== TASK STATEMENT ==
Return, exactly as written, every line from the first line of the data below through the line that contains "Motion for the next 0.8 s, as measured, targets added".

--- EXTRACTED INFORMATION ---

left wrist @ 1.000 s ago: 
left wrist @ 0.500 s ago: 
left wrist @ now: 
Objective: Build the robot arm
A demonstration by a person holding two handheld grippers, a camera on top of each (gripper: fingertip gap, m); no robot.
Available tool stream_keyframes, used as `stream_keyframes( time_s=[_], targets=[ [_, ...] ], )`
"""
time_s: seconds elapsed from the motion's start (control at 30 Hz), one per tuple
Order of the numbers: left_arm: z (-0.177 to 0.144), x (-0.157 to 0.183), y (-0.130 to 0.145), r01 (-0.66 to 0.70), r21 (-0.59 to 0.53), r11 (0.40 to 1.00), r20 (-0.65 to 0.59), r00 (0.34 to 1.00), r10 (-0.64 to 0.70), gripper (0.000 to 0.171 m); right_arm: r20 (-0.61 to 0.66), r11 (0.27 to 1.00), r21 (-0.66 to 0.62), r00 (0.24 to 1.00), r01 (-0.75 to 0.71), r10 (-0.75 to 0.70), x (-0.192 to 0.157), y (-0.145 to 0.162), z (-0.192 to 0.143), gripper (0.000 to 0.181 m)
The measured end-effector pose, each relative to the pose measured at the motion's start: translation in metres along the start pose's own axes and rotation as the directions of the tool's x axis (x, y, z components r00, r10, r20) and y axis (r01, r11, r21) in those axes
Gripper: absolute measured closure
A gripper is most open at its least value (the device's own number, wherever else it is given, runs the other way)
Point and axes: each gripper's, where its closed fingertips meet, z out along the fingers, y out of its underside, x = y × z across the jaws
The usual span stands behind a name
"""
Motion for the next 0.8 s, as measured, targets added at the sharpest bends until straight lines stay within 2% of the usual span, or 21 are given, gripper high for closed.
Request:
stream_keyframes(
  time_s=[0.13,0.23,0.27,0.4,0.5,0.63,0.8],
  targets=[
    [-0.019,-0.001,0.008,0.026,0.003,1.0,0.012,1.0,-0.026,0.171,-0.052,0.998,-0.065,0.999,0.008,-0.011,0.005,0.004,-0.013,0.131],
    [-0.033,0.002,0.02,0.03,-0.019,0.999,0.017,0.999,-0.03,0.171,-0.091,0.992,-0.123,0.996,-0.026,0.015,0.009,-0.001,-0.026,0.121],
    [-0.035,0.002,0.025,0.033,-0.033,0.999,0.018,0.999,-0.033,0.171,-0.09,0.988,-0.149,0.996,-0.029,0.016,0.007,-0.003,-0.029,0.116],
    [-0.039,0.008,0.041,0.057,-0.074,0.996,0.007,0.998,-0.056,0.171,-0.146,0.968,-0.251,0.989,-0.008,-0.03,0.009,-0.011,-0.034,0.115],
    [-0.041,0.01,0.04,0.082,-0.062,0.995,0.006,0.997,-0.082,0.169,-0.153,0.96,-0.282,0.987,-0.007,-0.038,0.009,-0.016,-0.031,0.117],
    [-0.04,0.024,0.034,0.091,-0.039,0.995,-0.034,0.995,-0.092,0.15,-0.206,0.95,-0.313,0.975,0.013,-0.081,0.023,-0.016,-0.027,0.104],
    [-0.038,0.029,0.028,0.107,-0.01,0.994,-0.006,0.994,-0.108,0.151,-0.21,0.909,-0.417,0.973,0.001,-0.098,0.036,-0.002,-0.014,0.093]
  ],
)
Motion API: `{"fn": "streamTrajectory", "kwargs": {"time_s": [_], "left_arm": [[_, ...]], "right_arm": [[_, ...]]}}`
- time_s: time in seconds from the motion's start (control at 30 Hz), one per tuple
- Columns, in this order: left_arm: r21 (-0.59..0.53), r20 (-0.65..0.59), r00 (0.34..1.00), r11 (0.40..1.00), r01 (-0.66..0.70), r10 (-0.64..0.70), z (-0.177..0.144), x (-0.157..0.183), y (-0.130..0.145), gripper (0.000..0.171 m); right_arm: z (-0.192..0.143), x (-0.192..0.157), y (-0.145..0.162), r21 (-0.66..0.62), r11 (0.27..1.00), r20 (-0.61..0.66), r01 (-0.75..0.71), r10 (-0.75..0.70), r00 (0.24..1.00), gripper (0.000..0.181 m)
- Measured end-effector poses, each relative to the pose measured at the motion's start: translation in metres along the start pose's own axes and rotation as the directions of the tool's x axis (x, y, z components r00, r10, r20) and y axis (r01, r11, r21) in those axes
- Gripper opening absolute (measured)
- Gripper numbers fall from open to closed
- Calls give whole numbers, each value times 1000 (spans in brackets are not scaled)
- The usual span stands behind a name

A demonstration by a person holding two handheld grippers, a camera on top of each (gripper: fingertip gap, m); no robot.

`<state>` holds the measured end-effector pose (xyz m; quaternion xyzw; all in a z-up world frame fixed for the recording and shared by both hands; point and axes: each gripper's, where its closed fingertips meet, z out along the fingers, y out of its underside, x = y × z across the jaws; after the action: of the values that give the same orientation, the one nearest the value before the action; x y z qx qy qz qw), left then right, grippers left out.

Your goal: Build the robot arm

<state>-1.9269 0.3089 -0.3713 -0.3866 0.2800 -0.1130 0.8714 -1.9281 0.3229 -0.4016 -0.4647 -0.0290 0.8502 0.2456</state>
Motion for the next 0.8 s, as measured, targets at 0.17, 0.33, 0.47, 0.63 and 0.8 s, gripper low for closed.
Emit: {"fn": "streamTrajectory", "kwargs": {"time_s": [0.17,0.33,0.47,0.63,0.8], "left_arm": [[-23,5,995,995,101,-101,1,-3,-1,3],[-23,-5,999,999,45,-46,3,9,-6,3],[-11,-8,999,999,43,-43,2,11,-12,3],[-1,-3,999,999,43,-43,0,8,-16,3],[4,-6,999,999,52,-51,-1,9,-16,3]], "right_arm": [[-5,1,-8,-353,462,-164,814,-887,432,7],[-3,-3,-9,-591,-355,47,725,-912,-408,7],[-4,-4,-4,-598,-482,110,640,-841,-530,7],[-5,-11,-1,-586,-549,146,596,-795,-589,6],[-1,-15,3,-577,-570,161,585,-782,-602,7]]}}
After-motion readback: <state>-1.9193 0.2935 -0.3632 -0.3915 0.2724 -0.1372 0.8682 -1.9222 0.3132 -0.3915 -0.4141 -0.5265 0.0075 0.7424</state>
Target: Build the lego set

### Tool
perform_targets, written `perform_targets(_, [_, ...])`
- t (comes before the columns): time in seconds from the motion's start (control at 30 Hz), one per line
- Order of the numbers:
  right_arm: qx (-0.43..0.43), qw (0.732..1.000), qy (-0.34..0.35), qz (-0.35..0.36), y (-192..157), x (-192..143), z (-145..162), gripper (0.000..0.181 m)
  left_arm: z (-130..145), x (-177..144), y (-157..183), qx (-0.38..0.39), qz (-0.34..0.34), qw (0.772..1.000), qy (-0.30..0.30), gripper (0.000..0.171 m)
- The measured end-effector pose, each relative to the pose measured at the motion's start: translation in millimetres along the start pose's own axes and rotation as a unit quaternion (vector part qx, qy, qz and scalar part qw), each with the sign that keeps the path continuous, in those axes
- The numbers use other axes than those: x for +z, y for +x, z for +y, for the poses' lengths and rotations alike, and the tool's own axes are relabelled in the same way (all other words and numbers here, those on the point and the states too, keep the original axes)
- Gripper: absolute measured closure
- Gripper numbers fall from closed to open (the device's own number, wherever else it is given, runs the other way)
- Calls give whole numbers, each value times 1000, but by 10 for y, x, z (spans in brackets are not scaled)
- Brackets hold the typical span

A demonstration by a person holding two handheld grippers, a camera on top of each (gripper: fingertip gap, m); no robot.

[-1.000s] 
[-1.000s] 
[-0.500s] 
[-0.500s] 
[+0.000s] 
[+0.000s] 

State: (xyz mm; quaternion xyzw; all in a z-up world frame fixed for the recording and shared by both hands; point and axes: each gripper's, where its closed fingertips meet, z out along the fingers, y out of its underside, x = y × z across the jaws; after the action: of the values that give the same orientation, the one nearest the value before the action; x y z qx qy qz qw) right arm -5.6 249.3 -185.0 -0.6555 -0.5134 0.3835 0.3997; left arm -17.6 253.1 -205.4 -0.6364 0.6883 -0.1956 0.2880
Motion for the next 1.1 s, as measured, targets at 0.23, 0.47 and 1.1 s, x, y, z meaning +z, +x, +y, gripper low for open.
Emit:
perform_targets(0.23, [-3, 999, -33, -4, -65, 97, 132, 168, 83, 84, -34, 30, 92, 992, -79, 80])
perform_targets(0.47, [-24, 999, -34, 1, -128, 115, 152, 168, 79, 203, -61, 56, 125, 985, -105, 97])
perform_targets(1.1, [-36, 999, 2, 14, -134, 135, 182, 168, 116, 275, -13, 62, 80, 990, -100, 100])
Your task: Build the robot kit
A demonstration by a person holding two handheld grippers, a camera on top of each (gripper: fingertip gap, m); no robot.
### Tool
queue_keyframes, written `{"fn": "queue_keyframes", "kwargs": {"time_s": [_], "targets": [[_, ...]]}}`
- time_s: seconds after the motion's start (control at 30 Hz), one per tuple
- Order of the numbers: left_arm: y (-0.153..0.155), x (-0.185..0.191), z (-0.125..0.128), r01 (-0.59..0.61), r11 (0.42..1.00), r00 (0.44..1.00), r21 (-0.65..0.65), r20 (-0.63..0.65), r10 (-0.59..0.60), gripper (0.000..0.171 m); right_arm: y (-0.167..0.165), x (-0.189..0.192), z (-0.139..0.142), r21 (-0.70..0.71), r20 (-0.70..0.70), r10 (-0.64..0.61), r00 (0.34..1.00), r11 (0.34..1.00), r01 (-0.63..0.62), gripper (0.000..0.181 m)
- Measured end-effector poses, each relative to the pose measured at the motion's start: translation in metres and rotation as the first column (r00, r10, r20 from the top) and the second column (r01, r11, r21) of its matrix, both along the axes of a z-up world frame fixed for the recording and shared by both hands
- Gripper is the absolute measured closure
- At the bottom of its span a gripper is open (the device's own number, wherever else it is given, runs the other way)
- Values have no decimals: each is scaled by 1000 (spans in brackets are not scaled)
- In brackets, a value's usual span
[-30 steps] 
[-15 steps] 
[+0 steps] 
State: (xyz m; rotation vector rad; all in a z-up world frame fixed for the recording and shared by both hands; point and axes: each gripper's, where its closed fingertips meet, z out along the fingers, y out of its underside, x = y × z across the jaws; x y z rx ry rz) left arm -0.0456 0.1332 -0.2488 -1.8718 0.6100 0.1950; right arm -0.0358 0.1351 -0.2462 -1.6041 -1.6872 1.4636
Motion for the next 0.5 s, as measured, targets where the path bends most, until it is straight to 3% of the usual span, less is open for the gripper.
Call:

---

== RESPONSE BELOW ==
left wrist @ 1.000 s ago: 
left wrist @ 0.500 s ago: 
left wrist @ now: 
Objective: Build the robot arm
A demonstration by a person holding two handheld grippers, a camera on top of each (gripper: fingertip gap, m); no robot.
Available tool stream_keyframes, used as `stream_keyframes( time_s=[_], targets=[ [_, ...] ], )`
"""
time_s: seconds elapsed from the motion's start (control at 30 Hz), one per tuple
Order of the numbers: left_arm: z (-0.177 to 0.144), x (-0.157 to 0.183), y (-0.130 to 0.145), r01 (-0.66 to 0.70), r21 (-0.59 to 0.53), r11 (0.40 to 1.00), r20 (-0.65 to 0.59), r00 (0.34 to 1.00), r10 (-0.64 to 0.70), gripper (0.000 to 0.171 m); right_arm: r20 (-0.61 to 0.66), r11 (0.27 to 1.00), r21 (-0.66 to 0.62), r00 (0.24 to 1.00), r01 (-0.75 to 0.71), r10 (-0.75 to 0.70), x (-0.192 to 0.157), y (-0.145 to 0.162), z (-0.192 to 0.143), gripper (0.000 to 0.181 m)
The measured end-effector pose, each relative to the pose measured at the motion's start: translation in metres along the start pose's own axes and rotation as the directions of the tool's x axis (x, y, z components r00, r10, r20) and y axis (r01, r11, r21) in those axes
Gripper: absolute measured closure
A gripper is most open at its least value (the device's own number, wherever else it is given, runs the other way)
Point and axes: each gripper's, where its closed fingertips meet, z out along the fingers, y out of its underside, x = y × z across the jaws
The usual span stands behind a name
"""
Motion for the next 0.8 s, as measured, targets added at the sharpest bends until straight lines stay within 2% of the usual span, or 21 are given, gripper high for closed.

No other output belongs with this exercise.